Misery Guts Carol has a go at Bianca and tells her Liam should go and live with his father. Despite (or most likely because) that's the sensible thing to do, Bianca isn't going to do it. What happened about this impenetrable ring of steel provided by the blundering buffoons of Walford PD that Bianca kept talking up? Then she leaves Liam HOME ALONE! DUN DUN DUN!

A long, slow scene of Liam locking the front and back door before arming himself with a baseball bat and then to break the tedium THE PHONE RINGS! Yawn.

Some Max/Lips squabbling.

Jean tells Ian something that ironically, the Crayon Crew seem to totally ignore - mental health issues don't just go away. Funny that, Ian went from catatonic feral trampoid to fully rehabilitated with a shave, change of clothes and a bath.

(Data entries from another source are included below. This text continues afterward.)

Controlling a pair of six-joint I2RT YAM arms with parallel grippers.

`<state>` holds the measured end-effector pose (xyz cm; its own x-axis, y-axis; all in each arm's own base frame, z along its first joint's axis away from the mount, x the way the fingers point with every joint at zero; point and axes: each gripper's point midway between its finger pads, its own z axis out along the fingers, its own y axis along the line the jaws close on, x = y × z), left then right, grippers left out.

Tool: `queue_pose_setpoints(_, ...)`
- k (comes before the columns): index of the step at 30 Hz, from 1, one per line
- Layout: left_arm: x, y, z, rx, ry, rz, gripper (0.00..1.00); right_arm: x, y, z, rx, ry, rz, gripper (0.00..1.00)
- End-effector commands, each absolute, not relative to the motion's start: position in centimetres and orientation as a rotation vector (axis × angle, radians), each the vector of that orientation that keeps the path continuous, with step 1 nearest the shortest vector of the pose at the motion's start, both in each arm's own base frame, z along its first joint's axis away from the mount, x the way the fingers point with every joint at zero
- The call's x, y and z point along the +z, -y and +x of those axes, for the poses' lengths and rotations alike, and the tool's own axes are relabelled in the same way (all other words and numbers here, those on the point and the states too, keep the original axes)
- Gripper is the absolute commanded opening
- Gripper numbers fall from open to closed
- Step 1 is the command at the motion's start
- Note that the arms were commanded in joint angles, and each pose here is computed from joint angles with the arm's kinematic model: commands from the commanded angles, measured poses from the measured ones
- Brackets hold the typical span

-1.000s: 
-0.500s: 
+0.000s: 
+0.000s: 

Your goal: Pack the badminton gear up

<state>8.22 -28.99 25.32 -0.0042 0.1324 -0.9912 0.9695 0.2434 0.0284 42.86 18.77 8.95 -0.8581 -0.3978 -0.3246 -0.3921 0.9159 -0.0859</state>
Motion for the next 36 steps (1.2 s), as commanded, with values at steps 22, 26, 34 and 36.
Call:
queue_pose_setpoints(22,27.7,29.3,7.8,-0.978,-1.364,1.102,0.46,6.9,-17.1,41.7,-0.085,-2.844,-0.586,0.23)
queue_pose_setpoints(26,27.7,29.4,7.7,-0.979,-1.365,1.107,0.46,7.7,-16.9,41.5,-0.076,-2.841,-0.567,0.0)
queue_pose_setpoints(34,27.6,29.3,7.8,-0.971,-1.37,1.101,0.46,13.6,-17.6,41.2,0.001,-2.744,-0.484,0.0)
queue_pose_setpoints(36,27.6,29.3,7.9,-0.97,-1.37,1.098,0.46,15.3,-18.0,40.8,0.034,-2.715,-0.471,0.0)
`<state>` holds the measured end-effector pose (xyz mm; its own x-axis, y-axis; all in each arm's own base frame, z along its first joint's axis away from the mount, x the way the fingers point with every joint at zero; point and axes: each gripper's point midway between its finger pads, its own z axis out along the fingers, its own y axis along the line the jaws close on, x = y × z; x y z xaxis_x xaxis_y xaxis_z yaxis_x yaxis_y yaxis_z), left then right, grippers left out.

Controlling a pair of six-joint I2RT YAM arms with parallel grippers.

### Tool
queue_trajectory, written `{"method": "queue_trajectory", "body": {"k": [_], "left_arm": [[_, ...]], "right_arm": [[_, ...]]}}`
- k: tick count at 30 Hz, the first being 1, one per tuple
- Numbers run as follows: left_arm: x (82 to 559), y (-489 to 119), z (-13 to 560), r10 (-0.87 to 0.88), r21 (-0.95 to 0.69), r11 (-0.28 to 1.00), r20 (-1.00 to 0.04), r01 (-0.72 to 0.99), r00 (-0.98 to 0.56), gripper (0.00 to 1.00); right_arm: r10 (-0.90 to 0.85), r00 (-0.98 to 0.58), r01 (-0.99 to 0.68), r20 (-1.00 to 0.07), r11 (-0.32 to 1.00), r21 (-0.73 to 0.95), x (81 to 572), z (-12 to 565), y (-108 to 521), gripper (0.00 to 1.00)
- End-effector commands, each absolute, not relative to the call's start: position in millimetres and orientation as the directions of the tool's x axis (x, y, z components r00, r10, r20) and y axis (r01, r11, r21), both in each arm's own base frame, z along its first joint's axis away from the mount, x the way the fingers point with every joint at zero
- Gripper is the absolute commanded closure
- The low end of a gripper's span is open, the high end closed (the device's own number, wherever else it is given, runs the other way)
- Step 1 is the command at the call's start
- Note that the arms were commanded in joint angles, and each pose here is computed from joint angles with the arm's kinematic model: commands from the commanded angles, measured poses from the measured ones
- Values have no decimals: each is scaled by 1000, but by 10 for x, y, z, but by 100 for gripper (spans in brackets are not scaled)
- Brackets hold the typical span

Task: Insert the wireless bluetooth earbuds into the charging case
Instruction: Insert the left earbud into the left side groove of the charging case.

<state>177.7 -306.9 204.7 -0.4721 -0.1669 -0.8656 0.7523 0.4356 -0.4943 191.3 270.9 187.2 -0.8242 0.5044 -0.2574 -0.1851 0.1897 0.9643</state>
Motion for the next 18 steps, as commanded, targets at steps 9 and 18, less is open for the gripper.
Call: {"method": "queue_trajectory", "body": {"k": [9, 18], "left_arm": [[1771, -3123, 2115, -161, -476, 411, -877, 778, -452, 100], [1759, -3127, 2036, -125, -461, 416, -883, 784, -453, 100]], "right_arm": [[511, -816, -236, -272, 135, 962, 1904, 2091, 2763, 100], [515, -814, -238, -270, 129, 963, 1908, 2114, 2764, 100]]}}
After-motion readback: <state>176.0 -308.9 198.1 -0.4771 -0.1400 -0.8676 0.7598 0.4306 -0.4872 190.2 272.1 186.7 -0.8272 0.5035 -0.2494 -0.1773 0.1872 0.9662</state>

Oh and Jean gives Ian a big "No". Then she goes to the shop for a bit of a cry.

Misery Guts Carol frets about Liam but Kat tells her it's fine. After all, he has a phone! But what she doesn't know is that Liam is the son of Thicky and as such is imbued with superhuman idiocy. Which is why he responds to his mobile phone constantly ringing by throwing it in the bin. It's not as if you can block numbers on a phone or anything! Moments later, there's a knocking at the door and having unplugged the landline and thrown one phone in the bin, he gets ANOTHER mobile phone only to announce "IT'S DEAD!" Kind of feels as if that sentence should have ended in "Jim".

Jean gets some consolation from Shirley, who tells her Ian is a terrible person etc. etc. and of course, she can't do this AND serve customers (so much for female multi-tasking!) so, she's interrupted by King Phil asking to be served. Which allows Shirley to retort with her razor wit.

More long slow scenes with Liam, who is continuing to channel his inner moron by crouching down next to the front door - which is made of balsa wood and glass and wouldn't be able to resist more than a stiff breeze, bolted or not.

Billy Idiot is apparently now the maitre d of... Janine's property business. Eh, it makes about as much sense as any of the other idiocy on this show.

There's a note through the door and Liam bursts out. Only for the shocking reveal that IT WAS MASOOD ALL ALONG! Oh, what a relief. Then Liam has to slowwwwwwwlllly lock the front door again and sloooooooooowlllly open the airing cabinet only to find the kitchen door has suddenly closed! Then he has to  slooooooooooooooooowly open it (complete with generic creak) and somehow, DA GANG LEADER IS THERE! Did he teleport in? Regardless, he's there FOR LIAM! DUN DUN DUN!